Provided data Start Marker

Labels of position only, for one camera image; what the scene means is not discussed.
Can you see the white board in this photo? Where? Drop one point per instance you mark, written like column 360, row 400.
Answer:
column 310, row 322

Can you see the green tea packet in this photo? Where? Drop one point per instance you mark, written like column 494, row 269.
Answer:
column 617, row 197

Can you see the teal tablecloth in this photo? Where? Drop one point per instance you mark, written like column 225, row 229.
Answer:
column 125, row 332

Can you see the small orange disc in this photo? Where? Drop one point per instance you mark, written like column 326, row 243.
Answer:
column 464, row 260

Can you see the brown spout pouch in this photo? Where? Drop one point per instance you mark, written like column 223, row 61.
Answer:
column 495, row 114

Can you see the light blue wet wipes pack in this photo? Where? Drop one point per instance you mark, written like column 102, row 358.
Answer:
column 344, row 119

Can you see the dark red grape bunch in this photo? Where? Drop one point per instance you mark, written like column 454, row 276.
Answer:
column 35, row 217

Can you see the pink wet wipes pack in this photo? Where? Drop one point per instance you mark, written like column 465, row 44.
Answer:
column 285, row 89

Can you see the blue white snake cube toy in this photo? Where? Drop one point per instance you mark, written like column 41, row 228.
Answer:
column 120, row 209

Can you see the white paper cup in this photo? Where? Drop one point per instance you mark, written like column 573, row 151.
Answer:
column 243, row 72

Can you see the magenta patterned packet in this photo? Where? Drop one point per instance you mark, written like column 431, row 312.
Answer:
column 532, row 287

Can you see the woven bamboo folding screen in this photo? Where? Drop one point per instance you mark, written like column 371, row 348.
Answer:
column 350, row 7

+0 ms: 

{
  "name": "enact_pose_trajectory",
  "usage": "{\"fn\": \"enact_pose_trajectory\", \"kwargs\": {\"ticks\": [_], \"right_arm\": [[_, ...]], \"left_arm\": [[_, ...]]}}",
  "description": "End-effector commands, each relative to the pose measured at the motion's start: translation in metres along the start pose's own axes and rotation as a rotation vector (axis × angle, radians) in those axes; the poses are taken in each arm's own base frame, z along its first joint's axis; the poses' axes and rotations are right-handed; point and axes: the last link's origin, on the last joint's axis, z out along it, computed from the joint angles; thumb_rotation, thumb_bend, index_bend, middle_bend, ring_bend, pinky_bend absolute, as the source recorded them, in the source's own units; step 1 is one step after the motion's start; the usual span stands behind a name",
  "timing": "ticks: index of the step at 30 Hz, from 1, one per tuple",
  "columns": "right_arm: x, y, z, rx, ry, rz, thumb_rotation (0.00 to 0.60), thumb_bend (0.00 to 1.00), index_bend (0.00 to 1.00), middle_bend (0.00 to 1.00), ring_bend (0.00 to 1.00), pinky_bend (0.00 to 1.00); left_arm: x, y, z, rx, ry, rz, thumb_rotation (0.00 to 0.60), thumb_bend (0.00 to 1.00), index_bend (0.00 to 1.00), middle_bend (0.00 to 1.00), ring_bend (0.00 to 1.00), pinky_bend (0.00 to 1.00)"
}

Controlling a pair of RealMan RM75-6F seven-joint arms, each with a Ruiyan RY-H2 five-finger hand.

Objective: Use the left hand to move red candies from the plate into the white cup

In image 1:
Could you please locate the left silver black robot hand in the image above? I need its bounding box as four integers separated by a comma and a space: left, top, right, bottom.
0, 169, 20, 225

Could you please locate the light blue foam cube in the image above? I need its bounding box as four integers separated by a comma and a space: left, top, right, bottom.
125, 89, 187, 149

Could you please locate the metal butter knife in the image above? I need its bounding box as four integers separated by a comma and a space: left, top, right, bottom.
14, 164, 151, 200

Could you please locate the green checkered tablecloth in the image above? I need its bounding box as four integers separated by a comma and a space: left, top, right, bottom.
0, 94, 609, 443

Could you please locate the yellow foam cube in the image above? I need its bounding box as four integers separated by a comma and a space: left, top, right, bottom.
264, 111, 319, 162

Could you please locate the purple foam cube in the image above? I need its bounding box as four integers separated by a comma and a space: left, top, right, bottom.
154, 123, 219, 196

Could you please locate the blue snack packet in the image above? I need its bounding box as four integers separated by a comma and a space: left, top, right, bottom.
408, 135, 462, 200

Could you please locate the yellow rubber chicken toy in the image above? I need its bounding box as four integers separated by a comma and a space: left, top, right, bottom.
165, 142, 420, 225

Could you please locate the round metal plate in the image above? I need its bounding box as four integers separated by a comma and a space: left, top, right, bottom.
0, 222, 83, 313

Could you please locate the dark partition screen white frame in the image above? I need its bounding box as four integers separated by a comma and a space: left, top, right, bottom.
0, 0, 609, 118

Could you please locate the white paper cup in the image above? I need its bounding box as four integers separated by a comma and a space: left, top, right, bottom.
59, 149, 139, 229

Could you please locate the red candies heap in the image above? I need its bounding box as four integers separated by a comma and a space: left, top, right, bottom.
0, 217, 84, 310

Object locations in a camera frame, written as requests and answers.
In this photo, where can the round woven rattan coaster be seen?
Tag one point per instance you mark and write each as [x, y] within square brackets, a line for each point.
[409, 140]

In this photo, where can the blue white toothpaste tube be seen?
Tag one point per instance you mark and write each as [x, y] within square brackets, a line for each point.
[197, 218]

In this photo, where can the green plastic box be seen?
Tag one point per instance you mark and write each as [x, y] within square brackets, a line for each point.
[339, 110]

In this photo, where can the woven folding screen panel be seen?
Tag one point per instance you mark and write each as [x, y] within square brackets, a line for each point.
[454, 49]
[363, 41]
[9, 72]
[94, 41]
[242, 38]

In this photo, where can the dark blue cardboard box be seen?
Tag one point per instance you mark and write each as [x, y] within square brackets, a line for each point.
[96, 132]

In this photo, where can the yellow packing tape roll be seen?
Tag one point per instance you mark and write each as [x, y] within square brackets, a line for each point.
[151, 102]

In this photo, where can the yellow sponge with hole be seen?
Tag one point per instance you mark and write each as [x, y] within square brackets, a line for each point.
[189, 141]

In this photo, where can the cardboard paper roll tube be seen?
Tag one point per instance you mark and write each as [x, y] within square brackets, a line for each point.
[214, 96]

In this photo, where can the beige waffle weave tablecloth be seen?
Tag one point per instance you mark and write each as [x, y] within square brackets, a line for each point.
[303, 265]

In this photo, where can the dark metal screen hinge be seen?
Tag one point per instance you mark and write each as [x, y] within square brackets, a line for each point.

Provided data End Marker

• _Exercise instructions_
The expected response is the full set of records, reproduced exactly.

• _Response box_
Labels of position only, for one camera image; what the scene means is not discussed.
Can you see the white board in this photo? Where? Drop one point per instance you mark, written like column 360, row 400.
Answer:
column 310, row 322

Can you see the green tea packet in this photo? Where? Drop one point per instance you mark, written like column 494, row 269.
Answer:
column 617, row 197

Can you see the teal tablecloth in this photo? Where? Drop one point per instance you mark, written like column 225, row 229.
Answer:
column 125, row 332

Can you see the small orange disc in this photo? Where? Drop one point per instance you mark, written like column 326, row 243.
Answer:
column 464, row 260

Can you see the brown spout pouch in this photo? Where? Drop one point per instance you mark, written like column 223, row 61.
Answer:
column 495, row 114

Can you see the light blue wet wipes pack in this photo? Where? Drop one point per instance you mark, written like column 102, row 358.
Answer:
column 344, row 119

Can you see the dark red grape bunch in this photo? Where? Drop one point per instance you mark, written like column 454, row 276.
Answer:
column 35, row 217

Can you see the pink wet wipes pack in this photo? Where? Drop one point per instance you mark, written like column 465, row 44.
Answer:
column 285, row 89

Can you see the blue white snake cube toy in this photo? Where? Drop one point per instance you mark, written like column 41, row 228.
Answer:
column 120, row 209

Can you see the white paper cup in this photo? Where? Drop one point per instance you mark, written like column 573, row 151.
Answer:
column 243, row 72

Can you see the magenta patterned packet in this photo? Where? Drop one point per instance you mark, written like column 431, row 312.
Answer:
column 532, row 287

Can you see the woven bamboo folding screen in this photo? Where? Drop one point per instance you mark, written like column 371, row 348.
Answer:
column 350, row 7

+0 ms: 

{
  "name": "enact_pose_trajectory",
  "usage": "{\"fn\": \"enact_pose_trajectory\", \"kwargs\": {\"ticks\": [_], \"right_arm\": [[_, ...]], \"left_arm\": [[_, ...]]}}",
  "description": "End-effector commands, each relative to the pose measured at the motion's start: translation in metres along the start pose's own axes and rotation as a rotation vector (axis × angle, radians) in those axes; the poses are taken in each arm's own base frame, z along its first joint's axis; the poses' axes and rotations are right-handed; point and axes: the last link's origin, on the last joint's axis, z out along it, computed from the joint angles; thumb_rotation, thumb_bend, index_bend, middle_bend, ring_bend, pinky_bend absolute, as the source recorded them, in the source's own units; step 1 is one step after the motion's start; the usual span stands behind a name",
  "timing": "ticks: index of the step at 30 Hz, from 1, one per tuple",
  "columns": "right_arm: x, y, z, rx, ry, rz, thumb_rotation (0.00 to 0.60), thumb_bend (0.00 to 1.00), index_bend (0.00 to 1.00), middle_bend (0.00 to 1.00), ring_bend (0.00 to 1.00), pinky_bend (0.00 to 1.00); left_arm: x, y, z, rx, ry, rz, thumb_rotation (0.00 to 0.60), thumb_bend (0.00 to 1.00), index_bend (0.00 to 1.00), middle_bend (0.00 to 1.00), ring_bend (0.00 to 1.00), pinky_bend (0.00 to 1.00)"
}

Controlling a pair of RealMan RM75-6F seven-joint arms, each with a Ruiyan RY-H2 five-finger hand.

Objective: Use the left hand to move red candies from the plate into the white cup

In image 1:
Could you please locate the left silver black robot hand in the image above? I need its bounding box as four integers separated by a comma and a space: left, top, right, bottom.
0, 169, 20, 225

Could you please locate the light blue foam cube in the image above? I need its bounding box as four integers separated by a comma and a space: left, top, right, bottom.
125, 89, 187, 149

Could you please locate the metal butter knife in the image above? I need its bounding box as four integers separated by a comma and a space: left, top, right, bottom.
14, 164, 151, 200

Could you please locate the green checkered tablecloth in the image above? I need its bounding box as four integers separated by a comma and a space: left, top, right, bottom.
0, 94, 609, 443

Could you please locate the yellow foam cube in the image above? I need its bounding box as four integers separated by a comma and a space: left, top, right, bottom.
264, 111, 319, 162

Could you please locate the purple foam cube in the image above? I need its bounding box as four integers separated by a comma and a space: left, top, right, bottom.
154, 123, 219, 196

Could you please locate the blue snack packet in the image above? I need its bounding box as four integers separated by a comma and a space: left, top, right, bottom.
408, 135, 462, 200

Could you please locate the yellow rubber chicken toy in the image above? I need its bounding box as four integers separated by a comma and a space: left, top, right, bottom.
165, 142, 420, 225

Could you please locate the round metal plate in the image above? I need its bounding box as four integers separated by a comma and a space: left, top, right, bottom.
0, 222, 83, 313

Could you please locate the dark partition screen white frame in the image above? I need its bounding box as four integers separated by a comma and a space: left, top, right, bottom.
0, 0, 609, 118

Could you please locate the white paper cup in the image above? I need its bounding box as four integers separated by a comma and a space: left, top, right, bottom.
59, 149, 139, 229

Could you please locate the red candies heap in the image above? I need its bounding box as four integers separated by a comma and a space: left, top, right, bottom.
0, 217, 84, 310

Object locations in a camera frame, written as requests and answers.
In this photo, where can the round woven rattan coaster be seen?
Tag one point per instance you mark and write each as [x, y] within square brackets, a line for each point.
[409, 140]

In this photo, where can the blue white toothpaste tube be seen?
Tag one point per instance you mark and write each as [x, y] within square brackets, a line for each point.
[197, 218]

In this photo, where can the green plastic box be seen?
Tag one point per instance you mark and write each as [x, y] within square brackets, a line for each point.
[339, 110]

In this photo, where can the woven folding screen panel be seen?
Tag one point per instance you mark and write each as [x, y] within square brackets, a line for each point.
[454, 49]
[363, 41]
[9, 72]
[94, 41]
[242, 38]

In this photo, where can the dark blue cardboard box be seen?
Tag one point per instance you mark and write each as [x, y] within square brackets, a line for each point.
[96, 132]

In this photo, where can the yellow packing tape roll be seen?
Tag one point per instance you mark and write each as [x, y] within square brackets, a line for each point.
[151, 102]

In this photo, where can the yellow sponge with hole be seen?
Tag one point per instance you mark and write each as [x, y] within square brackets, a line for each point.
[189, 141]

In this photo, where can the cardboard paper roll tube be seen?
Tag one point per instance you mark and write each as [x, y] within square brackets, a line for each point.
[214, 96]

In this photo, where can the beige waffle weave tablecloth be seen?
Tag one point per instance you mark and write each as [x, y] within square brackets, a line for each point.
[303, 265]

In this photo, where can the dark metal screen hinge be seen?
Tag one point per instance you mark and write each as [x, y] within square brackets, a line for each point.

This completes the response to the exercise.